Il est 20h30, ce vendredi soir du 27 novembre 2015. Le public a pris place sur les sièges du Colisée en attendant le début du concert de Dominique A.
Mais lorsque les lumières s’éteignent, c’est Bastien Lallemand qui se présente devant eux. Accompagné de Maéva Gouverneur (qui joue aux côtés d’Albin de la Simone), le jeune homme vient passer une petite demi-heure durant laquelle il interprète six chansons mettant en musique des textes particulièrement lugubres. Les compositions sont très dépouillées et font penser à Bertrand Belin. Lui aussi tente de tempérer la noirceur de ses paroles en blaguant entre les titres. Pas certain pour autant que ça n’en atténue l’impact. Les rimes sont même parfois un peu trop forcées (Un fils de Dieu) ce qui n’arrange rien. Il finira par « L’ombre », chanson qu’il présente lui-même comme la plus gaie de son répertoire. Mais le public est peu réceptif, il attend avec impatience la tête d’affiche. À côté de moi, un couple feuillette d’ailleurs un des ouvrages signés Dominique Ané. Les fans sont là et ils vont être gâtés.
Il faut donc attendre 21:30 pour voir le héros de la soirée retrouver le public du Pas-de-Calais (il était à Béthune en octobre). La salle a fait le plein pour l’accueillir dignement. Il est accompagné de trois musiciens (Boris, Fred et Sacha) qui forment un backing band efficace et qui donneront de l’ampleur aux compositions du natif de Provins. Le décor est dépouillé, seule une structure sphérique diffusant une lumière tamisée située à mi-hauteur est installée. Quand il se saisit de sa guitare et commence à chanter avec sa voix claire et son élocution parfaite la magie opère instantanément. Moi qui connaissais mal sa discographie, je dois admettre que l’interprétation est d’une très grande qualité. Il s’appuie sur des compositions simples et raffinées. Loin d’être uniquement un bon parolier, il est également un compositeur hors pair. En effet, il refuse d’être uniquement qualifié de chanteur à texte car comme il le dit lui-même cela revient à dire « chanson sans musique ». Aussi il va effectivement nous prouver pendant ces 2 heures 15 sur scènes qu’il est bien à la tête d’un groupe solide.

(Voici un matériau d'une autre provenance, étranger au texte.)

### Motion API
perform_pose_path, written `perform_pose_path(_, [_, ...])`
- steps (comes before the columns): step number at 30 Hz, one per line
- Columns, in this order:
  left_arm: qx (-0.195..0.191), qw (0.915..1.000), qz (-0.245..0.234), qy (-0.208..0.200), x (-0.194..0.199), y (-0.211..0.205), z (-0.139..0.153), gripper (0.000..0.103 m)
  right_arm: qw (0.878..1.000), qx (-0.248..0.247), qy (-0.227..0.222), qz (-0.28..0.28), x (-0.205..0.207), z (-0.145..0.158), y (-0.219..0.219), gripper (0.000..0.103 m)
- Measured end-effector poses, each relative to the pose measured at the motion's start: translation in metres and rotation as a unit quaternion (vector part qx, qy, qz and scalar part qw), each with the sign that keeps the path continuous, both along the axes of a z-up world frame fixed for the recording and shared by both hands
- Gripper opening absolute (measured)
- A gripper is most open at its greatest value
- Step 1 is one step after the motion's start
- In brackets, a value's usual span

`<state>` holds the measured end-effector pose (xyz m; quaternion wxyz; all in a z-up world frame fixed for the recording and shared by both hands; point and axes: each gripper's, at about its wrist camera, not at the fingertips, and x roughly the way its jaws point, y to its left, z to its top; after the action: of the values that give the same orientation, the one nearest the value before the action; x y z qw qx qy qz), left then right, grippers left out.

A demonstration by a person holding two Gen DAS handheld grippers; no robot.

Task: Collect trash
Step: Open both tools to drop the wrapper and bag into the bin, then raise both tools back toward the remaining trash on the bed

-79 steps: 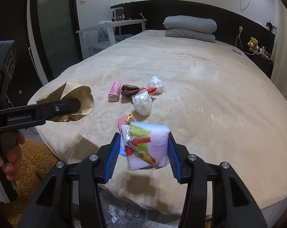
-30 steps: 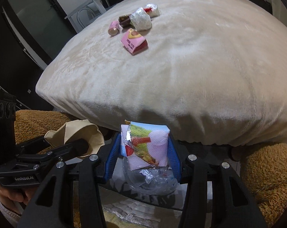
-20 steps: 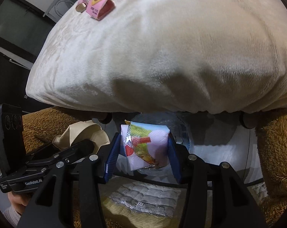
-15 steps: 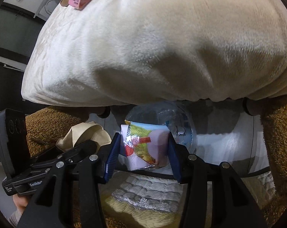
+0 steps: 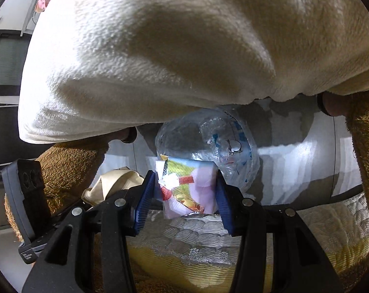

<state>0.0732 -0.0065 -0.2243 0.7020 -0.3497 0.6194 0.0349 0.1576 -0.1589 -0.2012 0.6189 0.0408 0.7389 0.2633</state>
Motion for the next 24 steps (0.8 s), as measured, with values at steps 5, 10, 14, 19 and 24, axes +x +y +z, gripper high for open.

Le quatuor joue dans une pénombre quasi constante. Les histoires servant de bases aux textes sont toujours ancrées dans la réalité. Il expliquera d’ailleurs comme lui est venu l’idée de Central Otago lors d’un voyage en Amérique du Sud où il a rencontré la femme qui deviendra la protagoniste de la chanson. Et on sent toujours une tension, celle d’un rock contenu qui caractérise le style d’un auteur à fleur de peau. On perçoit effectivement toujours un petit riff accrocheur (Revenir au monde) qui reste en tête de manière lancinante durant la durée de la chanson, ou encore des sons métalliques (Pendant que les enfants jouent) qui donnent une couleur à chaque chanson. Ceci confirme que sa musique tient effectivement d’un savant mélange entre rock et chanson française. Des chansons qui s’enchaîneront, toujours d’une qualité égale, preuve du talent de leur auteur. Un auteur d’ailleurs loin d’être statique lors de sa prestation. On le sent qui vit ses chansons. Et un auteur complet (il est également écrivain) et dont l’esthétisme est au centre de son œuvre (c’est le thème de « Rendez-nous la lumière »).
Dominique A se risque parfois à vouloir présenter la chanson qu’il va jouer. Malheureusement pour lui, une partie du public, preuve de sa fidélité, déjà présent à Béthune reconnaît immédiatement de quoi il parle et ne le laisse pas finir. Un public avec lequel le courant passera très bien et qu’il tiendra à remercier simplement de sa présence, surtout depuis les événements du 13 novembre 2015.
Les coups, jusque-là contenus, seront lâchés lors d’une série de trois rappels (!), durant lequel le public restera debout. Ce sera notamment l’occasion d’entendre une excellente version du « Courage des oiseaux » beaucoup plus dynamique que dans sa version studio ou encore un jazzy « Mémoire neuve ». Tout ça avant de lâcher définitivement les coups (Hasta qu’el cuerpo agante). Un virage clairement plus rock pour un final en beauté. Et qui conclut un excellent concert bâti sur une répartition équilibrée des compositions selon les époques (près de 25 ans de carrière tout de même). Même les non-initiés pourront y trouver matière à s’intéresser à un artiste Dominique A véritablement passionnant.